The O-RAN Y1 interface, while enhancing Radio Access Information (RAI) sharing, introduces novel security threats—malicious Y1 consumers can exploit RAI to launch precise, low-duty-cycle selective jamming attacks. Method: This paper proposes the first Y1-based assisted jamming model, integrating DBSCAN clustering and adaptive threshold detection, implemented on a real-world LTE/5G O-RAN over-the-air testbed to achieve efficient and covert jamming. Contribution/Results: Experiments demonstrate that threshold-based jammers reduce transmission duration by 27% under unconstrained conditions, while cluster-based jammers—activated only 25% of the time under resource constraints—induce up to 18.1% user throughput degradation. The study uncovers a fundamental trade-off between jamming efficacy and stealth, providing critical empirical evidence and methodological foundations for O-RAN interface security assessment and defense mechanism design.

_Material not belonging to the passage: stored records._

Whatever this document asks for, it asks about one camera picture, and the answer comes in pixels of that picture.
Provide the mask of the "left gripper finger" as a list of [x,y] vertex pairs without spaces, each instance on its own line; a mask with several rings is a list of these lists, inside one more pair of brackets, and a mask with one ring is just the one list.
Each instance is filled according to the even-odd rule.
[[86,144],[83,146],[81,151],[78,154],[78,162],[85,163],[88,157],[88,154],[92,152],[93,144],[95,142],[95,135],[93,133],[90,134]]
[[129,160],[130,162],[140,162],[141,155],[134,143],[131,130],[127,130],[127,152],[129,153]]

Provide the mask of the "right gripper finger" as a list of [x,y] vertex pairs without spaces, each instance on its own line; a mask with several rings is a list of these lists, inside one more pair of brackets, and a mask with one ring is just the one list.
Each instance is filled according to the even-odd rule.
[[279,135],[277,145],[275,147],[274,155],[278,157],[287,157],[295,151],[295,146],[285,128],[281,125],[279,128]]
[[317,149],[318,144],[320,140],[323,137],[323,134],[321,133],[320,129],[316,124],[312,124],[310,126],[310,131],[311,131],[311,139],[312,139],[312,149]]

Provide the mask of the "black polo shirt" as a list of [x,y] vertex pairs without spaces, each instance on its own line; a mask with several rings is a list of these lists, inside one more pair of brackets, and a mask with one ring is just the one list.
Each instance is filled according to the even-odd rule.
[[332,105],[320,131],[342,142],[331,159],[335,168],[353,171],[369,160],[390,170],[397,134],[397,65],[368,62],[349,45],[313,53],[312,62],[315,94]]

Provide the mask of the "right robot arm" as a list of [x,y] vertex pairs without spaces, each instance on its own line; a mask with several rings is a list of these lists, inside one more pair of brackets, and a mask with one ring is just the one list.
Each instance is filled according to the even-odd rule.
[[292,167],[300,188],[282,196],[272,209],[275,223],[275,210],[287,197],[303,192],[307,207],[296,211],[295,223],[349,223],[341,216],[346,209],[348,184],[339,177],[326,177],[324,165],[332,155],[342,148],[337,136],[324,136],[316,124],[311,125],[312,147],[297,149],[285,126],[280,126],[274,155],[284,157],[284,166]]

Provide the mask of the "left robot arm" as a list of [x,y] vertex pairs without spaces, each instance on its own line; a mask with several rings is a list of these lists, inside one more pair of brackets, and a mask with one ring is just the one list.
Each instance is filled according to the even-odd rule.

The Y1 interface in O-RAN enables the sharing of RAN Analytics Information (RAI) between the near-RT RIC and authorized Y1 consumers, which may be internal applications within the operator's trusted domain or external systems accessing data through a secure exposure function. While this visibility enhances network optimization and enables advanced services, it also introduces a potential security risk -- a malicious or compromised Y1 consumer could misuse analytics to facilitate targeted interference. In this work, we demonstrate how an adversary can exploit the Y1 interface to launch selective jamming attacks by passively monitoring downlink metrics. We propose and evaluate two Y1-aided jamming strategies: a clustering-based jammer leveraging DBSCAN for traffic profiling and a threshold-based jammer. These are compared against two baselines strategies -- always-on jammer and random jammer -- on an over-the-air LTE/5G O-RAN testbed. Experimental results show that in unconstrained jamming budget scenarios, the threshold-based jammer can closely replicate the disruption caused by always-on jamming while reducing transmission time by 27%. Under constrained jamming budgets, the clustering-based jammer proves most effective, causing up to an 18.1% bitrate drop while remaining active only 25% of the time. These findings reveal a critical trade-off between jamming stealthiness and efficiency, and illustrate how exposure of RAN analytics via the Y1 interface can enable highly targeted, low-overhead attacks, raising important security considerations for both civilian and mission-critical O-RAN deployments.